I am trying to compare RNA-seq read counts from normal tissue samples from GTEx to tissue-level matched TCGA tumor samples. Since TCGA has also a few normals, I am trying to merge those adjacent tissue normals (for solid tumors) with matched tissue from GTEx. While merging normals from GTEx with TCGA normals, I want to remove batch effects (? library preparation, protocol and sequencing platform between GTEx and TCGA, assuming intra-group variation is minimal)and make GTEx samples serve as normals for matching TCGA tumor types.
For breast cancer set, I have taken read count level data for total of 72 normals (6 from TCGA BRCA, remaining GTEx) and 100 BRCA tumor samples, ran DESeq2 as per http://www.bioconductor.org/help/workflows/rnaseqGene/#construct In brief,
merge count level data from GTEx and TCGA, keep only matching genes (gencode v19) in both sets.
sample info has
groupfactor with two levels: gtex (66) and pcawg (106) and
sample_typefactor with two levels: normal (72) and tumor (100).
My DESeqDataset is like this.
dds <- DESeqDataSetFromMatrix(countData = pcawg_data, colData = pcawg_id, design = ~ group + sample_type) dds nrow(dds) dds <- dds[ rowSums(counts(dds)) > 1, ] nrow(dds) rld <- rlog(dds, blind = FALSE, fast = TRUE) head(assay(rld), 3) dds <- DESeq(dds, parallel = T)
- PCA plot following rlog transform were not able fix batch effect and TCGA normals are far distant from GTEx normals.

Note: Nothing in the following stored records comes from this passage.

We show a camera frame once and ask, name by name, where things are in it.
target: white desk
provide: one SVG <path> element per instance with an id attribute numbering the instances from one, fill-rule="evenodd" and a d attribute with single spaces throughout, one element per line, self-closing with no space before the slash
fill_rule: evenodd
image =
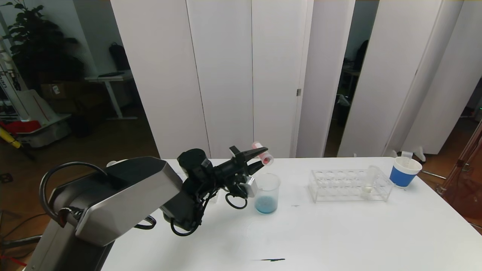
<path id="1" fill-rule="evenodd" d="M 175 160 L 168 162 L 181 172 Z M 158 210 L 156 227 L 120 237 L 102 270 L 482 270 L 482 237 L 417 177 L 406 189 L 394 188 L 386 203 L 314 204 L 309 197 L 311 169 L 371 164 L 389 174 L 393 158 L 275 159 L 261 170 L 281 178 L 274 214 L 259 215 L 252 200 L 236 210 L 223 193 L 196 232 L 179 237 Z M 286 260 L 259 261 L 267 258 Z"/>
<path id="2" fill-rule="evenodd" d="M 114 94 L 114 90 L 112 89 L 112 85 L 110 82 L 119 82 L 119 81 L 128 81 L 132 80 L 134 76 L 130 70 L 123 70 L 123 74 L 116 75 L 116 76 L 106 76 L 106 77 L 98 77 L 98 76 L 90 76 L 86 77 L 85 80 L 89 82 L 103 82 L 106 85 L 107 92 L 109 93 L 110 101 L 112 102 L 112 106 L 116 111 L 117 118 L 116 120 L 136 120 L 137 117 L 124 117 L 122 115 L 121 107 L 117 102 L 116 96 Z"/>

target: black mark
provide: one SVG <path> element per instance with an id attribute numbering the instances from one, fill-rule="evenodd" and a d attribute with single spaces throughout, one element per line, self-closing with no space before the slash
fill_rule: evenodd
<path id="1" fill-rule="evenodd" d="M 284 261 L 284 260 L 286 260 L 286 259 L 284 259 L 284 258 L 281 258 L 281 259 L 262 259 L 260 261 Z"/>

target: yellow object
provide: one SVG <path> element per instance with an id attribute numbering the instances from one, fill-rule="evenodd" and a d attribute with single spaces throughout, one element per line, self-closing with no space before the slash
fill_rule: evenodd
<path id="1" fill-rule="evenodd" d="M 20 148 L 22 145 L 20 144 L 20 142 L 18 142 L 17 140 L 15 140 L 15 138 L 13 138 L 13 136 L 11 136 L 7 131 L 5 131 L 3 128 L 0 127 L 0 137 L 7 141 L 8 144 L 14 146 L 16 149 Z"/>

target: green leaves
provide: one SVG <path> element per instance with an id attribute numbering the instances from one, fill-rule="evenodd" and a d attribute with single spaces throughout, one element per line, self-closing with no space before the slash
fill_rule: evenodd
<path id="1" fill-rule="evenodd" d="M 56 80 L 83 78 L 83 63 L 69 54 L 76 49 L 71 45 L 79 42 L 66 38 L 57 24 L 43 19 L 42 5 L 28 9 L 17 0 L 4 5 L 21 10 L 4 38 L 13 41 L 12 59 L 24 80 L 39 86 L 39 73 L 54 74 Z"/>

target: paper cup
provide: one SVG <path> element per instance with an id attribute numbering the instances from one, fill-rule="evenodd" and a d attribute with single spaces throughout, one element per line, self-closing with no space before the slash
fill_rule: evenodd
<path id="1" fill-rule="evenodd" d="M 422 170 L 422 165 L 408 157 L 397 157 L 392 167 L 390 180 L 397 186 L 407 187 Z"/>

- I also tried correcting batch effect using surrogate variable analysis package, SVA as per http://www.bioconductor.org/help/workflows/rnaseqGene/#batch but no luck.
mod <- model.matrix(~ sample_type, colData(dds)) mod0 <- model.matrix(~ 1, colData(dds)) svseq <- svaseq(dat, mod, mod0, n.sv=2)
This is true for a few other tumor types too.
I have read few of recently published best practices for RNA-seq normalization and will run RUVSeq for fpkm level data. However, this seems challenging to me given normal samples originating from two different studies and no common samples in between. Good to get comments from experts here and get optimal normalization approach, if any for these datasets.